#### TASK DIRECTIONS
Return all of the entries, keeping every word and mark as it is.

#### GIVEN RECORDS
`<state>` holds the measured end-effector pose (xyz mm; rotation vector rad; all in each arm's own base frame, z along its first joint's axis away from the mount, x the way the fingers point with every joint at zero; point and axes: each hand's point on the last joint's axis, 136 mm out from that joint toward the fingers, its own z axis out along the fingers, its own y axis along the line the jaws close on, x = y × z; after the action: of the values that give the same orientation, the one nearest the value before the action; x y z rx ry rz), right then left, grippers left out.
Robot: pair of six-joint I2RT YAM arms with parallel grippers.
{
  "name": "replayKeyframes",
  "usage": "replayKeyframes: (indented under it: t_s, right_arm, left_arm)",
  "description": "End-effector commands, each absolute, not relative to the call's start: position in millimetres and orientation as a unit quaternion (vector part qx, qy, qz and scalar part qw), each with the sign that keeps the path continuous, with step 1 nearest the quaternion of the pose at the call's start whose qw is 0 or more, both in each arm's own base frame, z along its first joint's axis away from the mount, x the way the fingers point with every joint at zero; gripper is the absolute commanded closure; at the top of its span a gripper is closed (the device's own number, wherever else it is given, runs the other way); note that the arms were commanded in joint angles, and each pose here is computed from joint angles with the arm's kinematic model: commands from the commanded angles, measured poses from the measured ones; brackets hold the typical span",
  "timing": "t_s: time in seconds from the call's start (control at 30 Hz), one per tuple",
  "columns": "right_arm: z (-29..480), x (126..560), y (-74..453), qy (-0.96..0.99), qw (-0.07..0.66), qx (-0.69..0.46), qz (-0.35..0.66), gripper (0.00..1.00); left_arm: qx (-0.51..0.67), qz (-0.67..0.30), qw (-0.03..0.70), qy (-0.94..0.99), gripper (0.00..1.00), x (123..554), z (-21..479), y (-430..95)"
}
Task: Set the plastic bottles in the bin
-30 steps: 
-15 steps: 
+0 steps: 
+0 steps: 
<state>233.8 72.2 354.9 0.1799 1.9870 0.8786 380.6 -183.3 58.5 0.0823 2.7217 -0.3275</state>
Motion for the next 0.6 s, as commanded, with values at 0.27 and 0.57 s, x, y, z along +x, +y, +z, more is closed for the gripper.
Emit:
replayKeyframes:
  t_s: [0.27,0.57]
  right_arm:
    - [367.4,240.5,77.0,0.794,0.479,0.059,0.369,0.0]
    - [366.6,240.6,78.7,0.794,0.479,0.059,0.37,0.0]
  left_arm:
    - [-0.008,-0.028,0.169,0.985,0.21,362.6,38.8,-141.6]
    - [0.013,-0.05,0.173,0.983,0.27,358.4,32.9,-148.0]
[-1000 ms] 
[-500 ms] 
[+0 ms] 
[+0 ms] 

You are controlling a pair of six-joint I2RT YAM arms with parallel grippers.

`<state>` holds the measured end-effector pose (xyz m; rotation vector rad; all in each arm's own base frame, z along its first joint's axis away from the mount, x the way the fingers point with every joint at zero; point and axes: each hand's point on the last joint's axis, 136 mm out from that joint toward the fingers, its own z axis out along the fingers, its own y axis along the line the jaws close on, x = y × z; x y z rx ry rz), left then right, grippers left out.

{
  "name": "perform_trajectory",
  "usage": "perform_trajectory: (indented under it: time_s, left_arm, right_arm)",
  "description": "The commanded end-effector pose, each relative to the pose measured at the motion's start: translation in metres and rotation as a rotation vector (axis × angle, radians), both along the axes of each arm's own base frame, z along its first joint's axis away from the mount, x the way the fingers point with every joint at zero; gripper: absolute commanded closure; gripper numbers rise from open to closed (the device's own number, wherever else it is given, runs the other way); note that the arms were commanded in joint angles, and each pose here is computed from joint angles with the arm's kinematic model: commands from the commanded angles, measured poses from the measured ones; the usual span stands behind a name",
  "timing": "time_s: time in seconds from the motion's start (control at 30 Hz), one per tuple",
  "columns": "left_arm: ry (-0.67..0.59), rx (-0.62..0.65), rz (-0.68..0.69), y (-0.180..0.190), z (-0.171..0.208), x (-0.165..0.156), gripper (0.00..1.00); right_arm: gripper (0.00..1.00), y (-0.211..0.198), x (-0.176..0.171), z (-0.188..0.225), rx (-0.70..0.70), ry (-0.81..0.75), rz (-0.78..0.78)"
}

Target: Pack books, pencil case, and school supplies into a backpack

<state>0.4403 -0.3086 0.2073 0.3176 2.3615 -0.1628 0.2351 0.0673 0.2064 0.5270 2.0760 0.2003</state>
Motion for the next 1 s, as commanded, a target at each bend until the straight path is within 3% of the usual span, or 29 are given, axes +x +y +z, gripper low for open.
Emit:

#### TASK SOLUTION
`<state>` holds the measured end-effector pose (xyz mm; rotation vector rad; all in each arm's own base frame, z along its first joint's axis away from the mount, x the way the fingers point with every joint at zero; point and axes: each hand's point on the last joint's axis, 136 mm out from that joint toward the fingers, its own z axis out along the fingers, its own y axis along the line the jaws close on, x = y × z; after the action: of the values that give the same orientation, the one nearest the value before the action; x y z rx ry rz), right then left, grippers left out.
Robot: pair of six-joint I2RT YAM arms with parallel grippers.
{
  "name": "replayKeyframes",
  "usage": "replayKeyframes: (indented under it: t_s, right_arm, left_arm)",
  "description": "End-effector commands, each absolute, not relative to the call's start: position in millimetres and orientation as a unit quaternion (vector part qx, qy, qz and scalar part qw), each with the sign that keeps the path continuous, with step 1 nearest the quaternion of the pose at the call's start whose qw is 0 or more, both in each arm's own base frame, z along its first joint's axis away from the mount, x the way the fingers point with every joint at zero; gripper is the absolute commanded closure; at the top of its span a gripper is closed (the device's own number, wherever else it is given, runs the other way); note that the arms were commanded in joint angles, and each pose here is computed from joint angles with the arm's kinematic model: commands from the commanded angles, measured poses from the measured ones; brackets hold the typical span",
  "timing": "t_s: time in seconds from the call's start (control at 30 Hz), one per tuple",
  "columns": "right_arm: z (-29..480), x (126..560), y (-74..453), qy (-0.96..0.99), qw (-0.07..0.66), qx (-0.69..0.46), qz (-0.35..0.66), gripper (0.00..1.00); left_arm: qx (-0.51..0.67), qz (-0.67..0.30), qw (-0.03..0.70), qy (-0.94..0.99), gripper (0.00..1.00), x (123..554), z (-21..479), y (-430..95)"
}
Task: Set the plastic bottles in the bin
-30 steps: 
-15 steps: 
+0 steps: 
+0 steps: 
<state>233.8 72.2 354.9 0.1799 1.9870 0.8786 380.6 -183.3 58.5 0.0823 2.7217 -0.3275</state>
Motion for the next 0.6 s, as commanded, with values at 0.27 and 0.57 s, x, y, z along +x, +y, +z, more is closed for the gripper.
Emit:
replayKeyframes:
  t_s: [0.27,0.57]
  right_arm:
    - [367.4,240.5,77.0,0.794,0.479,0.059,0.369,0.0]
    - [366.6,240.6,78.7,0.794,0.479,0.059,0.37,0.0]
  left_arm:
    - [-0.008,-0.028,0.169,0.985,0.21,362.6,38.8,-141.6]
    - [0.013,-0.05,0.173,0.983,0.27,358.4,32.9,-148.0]
[-1000 ms] 
[-500 ms] 
[+0 ms] 
[+0 ms] 

You are controlling a pair of six-joint I2RT YAM arms with parallel grippers.

`<state>` holds the measured end-effector pose (xyz m; rotation vector rad; all in each arm's own base frame, z along its first joint's axis away from the mount, x the way the fingers point with every joint at zero; point and axes: each hand's point on the last joint's axis, 136 mm out from that joint toward the fingers, its own z axis out along the fingers, its own y axis along the line the jaws close on, x = y × z; x y z rx ry rz), left then right, grippers left out.

{
  "name": "perform_trajectory",
  "usage": "perform_trajectory: (indented under it: time_s, left_arm, right_arm)",
  "description": "The commanded end-effector pose, each relative to the pose measured at the motion's start: translation in metres and rotation as a rotation vector (axis × angle, radians), both along the axes of each arm's own base frame, z along its first joint's axis away from the mount, x the way the fingers point with every joint at zero; gripper: absolute commanded closure; gripper numbers rise from open to closed (the device's own number, wherever else it is given, runs the other way); note that the arms were commanded in joint angles, and each pose here is computed from joint angles with the arm's kinematic model: commands from the commanded angles, measured poses from the measured ones; the usual span stands behind a name",
  "timing": "time_s: time in seconds from the motion's start (control at 30 Hz), one per tuple",
  "columns": "left_arm: ry (-0.67..0.59), rx (-0.62..0.65), rz (-0.68..0.69), y (-0.180..0.190), z (-0.171..0.208), x (-0.165..0.156), gripper (0.00..1.00); right_arm: gripper (0.00..1.00), y (-0.211..0.198), x (-0.176..0.171), z (-0.188..0.225), rx (-0.70..0.70), ry (-0.81..0.75), rz (-0.78..0.78)"
}

Target: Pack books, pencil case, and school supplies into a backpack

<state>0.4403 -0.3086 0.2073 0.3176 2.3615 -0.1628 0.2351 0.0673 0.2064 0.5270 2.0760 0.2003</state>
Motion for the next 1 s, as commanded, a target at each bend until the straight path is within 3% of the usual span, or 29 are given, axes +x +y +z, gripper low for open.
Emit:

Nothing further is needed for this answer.